- [What you have to do] Across the entries below, the lines containing "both" should be counted and only their number returned.

- [Available data]
◆ ◆ ◆ ◆ ◆ ◆ ◆

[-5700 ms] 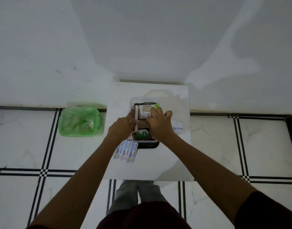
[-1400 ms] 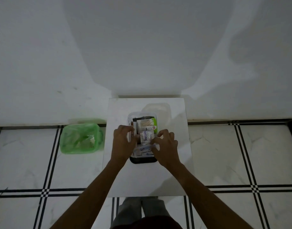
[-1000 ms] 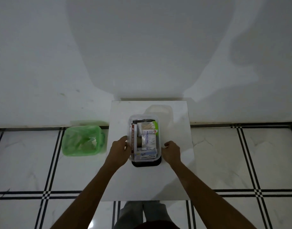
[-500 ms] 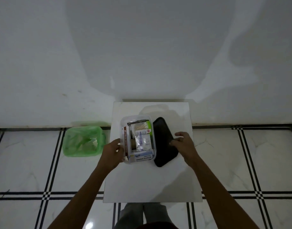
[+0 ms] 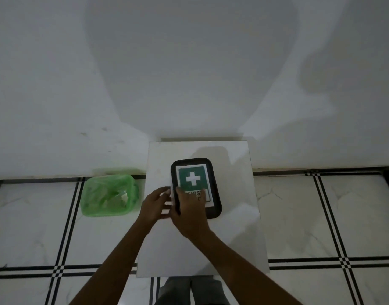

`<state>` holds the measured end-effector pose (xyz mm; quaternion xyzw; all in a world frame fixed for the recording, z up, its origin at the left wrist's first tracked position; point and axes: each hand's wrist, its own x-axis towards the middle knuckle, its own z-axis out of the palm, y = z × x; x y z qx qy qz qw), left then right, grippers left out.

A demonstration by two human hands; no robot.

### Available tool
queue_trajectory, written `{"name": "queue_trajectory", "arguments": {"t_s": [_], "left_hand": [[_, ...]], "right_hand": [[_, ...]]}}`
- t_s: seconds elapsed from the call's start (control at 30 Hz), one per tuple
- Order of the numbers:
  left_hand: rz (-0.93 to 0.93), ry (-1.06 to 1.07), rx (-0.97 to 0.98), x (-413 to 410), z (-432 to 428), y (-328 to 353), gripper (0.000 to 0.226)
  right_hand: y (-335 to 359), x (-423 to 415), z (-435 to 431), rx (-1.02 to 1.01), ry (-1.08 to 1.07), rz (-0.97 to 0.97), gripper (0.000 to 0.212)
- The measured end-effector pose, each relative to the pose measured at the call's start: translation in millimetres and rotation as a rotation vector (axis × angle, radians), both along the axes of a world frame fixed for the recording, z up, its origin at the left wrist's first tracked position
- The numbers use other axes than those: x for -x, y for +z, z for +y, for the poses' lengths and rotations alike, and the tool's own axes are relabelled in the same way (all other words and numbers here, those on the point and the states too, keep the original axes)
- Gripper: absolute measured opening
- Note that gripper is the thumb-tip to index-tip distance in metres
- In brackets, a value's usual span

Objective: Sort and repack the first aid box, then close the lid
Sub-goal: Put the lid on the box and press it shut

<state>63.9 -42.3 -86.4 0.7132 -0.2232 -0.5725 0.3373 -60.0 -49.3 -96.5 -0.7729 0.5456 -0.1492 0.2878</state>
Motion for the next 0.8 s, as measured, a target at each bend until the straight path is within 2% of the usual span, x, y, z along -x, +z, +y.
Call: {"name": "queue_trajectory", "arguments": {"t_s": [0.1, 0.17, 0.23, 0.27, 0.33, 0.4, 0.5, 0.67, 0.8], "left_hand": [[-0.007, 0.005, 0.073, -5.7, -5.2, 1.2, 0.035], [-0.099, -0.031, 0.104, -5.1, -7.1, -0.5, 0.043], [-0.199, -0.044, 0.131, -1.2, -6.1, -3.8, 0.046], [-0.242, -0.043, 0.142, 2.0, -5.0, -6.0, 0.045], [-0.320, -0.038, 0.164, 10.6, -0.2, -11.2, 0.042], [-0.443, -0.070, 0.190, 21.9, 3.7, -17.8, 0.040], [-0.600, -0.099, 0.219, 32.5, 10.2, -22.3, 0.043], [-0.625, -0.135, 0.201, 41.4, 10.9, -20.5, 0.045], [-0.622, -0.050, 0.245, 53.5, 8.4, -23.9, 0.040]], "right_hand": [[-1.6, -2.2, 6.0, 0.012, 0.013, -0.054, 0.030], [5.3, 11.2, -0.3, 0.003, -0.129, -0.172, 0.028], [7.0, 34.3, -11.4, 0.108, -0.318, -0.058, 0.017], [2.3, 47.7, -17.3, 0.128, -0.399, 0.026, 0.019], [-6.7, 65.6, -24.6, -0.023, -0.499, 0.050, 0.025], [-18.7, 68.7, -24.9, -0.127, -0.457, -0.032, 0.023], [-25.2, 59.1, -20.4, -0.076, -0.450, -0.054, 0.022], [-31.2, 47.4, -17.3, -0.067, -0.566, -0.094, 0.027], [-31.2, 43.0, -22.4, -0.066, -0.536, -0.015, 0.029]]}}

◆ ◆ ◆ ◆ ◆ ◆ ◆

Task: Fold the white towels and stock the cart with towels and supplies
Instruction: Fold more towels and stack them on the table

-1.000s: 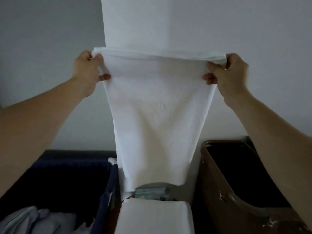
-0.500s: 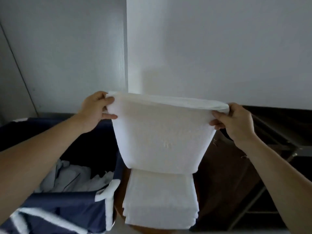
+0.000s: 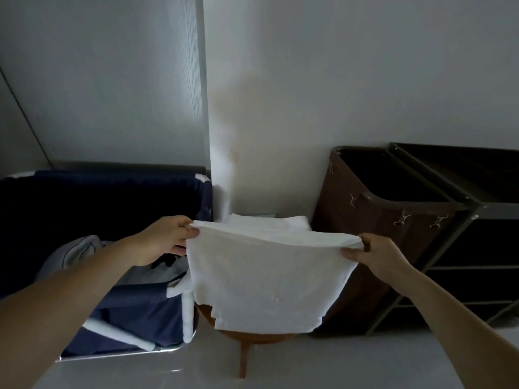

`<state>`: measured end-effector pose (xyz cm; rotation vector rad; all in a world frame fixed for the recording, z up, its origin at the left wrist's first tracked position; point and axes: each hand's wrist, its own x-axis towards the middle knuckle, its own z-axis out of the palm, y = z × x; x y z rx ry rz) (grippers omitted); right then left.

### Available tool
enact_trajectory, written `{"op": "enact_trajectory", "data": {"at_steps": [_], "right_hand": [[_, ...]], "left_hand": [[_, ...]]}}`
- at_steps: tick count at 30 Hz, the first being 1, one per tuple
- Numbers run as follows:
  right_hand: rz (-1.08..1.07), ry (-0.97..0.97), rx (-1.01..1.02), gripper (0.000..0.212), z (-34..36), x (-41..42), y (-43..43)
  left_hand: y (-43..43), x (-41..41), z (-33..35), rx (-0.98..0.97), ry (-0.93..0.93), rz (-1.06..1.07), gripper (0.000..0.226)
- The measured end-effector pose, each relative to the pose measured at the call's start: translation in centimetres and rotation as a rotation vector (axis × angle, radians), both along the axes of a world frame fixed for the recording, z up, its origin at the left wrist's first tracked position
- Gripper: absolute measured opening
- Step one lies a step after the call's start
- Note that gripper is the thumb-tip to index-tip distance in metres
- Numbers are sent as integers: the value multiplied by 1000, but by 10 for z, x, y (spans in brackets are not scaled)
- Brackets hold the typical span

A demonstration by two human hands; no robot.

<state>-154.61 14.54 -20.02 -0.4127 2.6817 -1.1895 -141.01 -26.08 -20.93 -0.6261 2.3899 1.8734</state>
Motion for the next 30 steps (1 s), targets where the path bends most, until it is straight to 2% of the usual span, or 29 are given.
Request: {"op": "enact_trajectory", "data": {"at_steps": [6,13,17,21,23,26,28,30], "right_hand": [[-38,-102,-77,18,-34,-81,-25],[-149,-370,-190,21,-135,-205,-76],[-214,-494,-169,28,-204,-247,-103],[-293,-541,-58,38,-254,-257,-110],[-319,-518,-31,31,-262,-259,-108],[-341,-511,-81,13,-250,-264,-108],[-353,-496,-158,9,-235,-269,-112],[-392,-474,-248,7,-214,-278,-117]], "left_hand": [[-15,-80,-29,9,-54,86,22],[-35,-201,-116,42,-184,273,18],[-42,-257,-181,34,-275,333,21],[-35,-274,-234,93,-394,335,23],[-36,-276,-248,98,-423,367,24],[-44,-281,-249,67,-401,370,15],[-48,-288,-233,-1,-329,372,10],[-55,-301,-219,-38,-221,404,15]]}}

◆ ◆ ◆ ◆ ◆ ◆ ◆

- [Solution to this problem] 2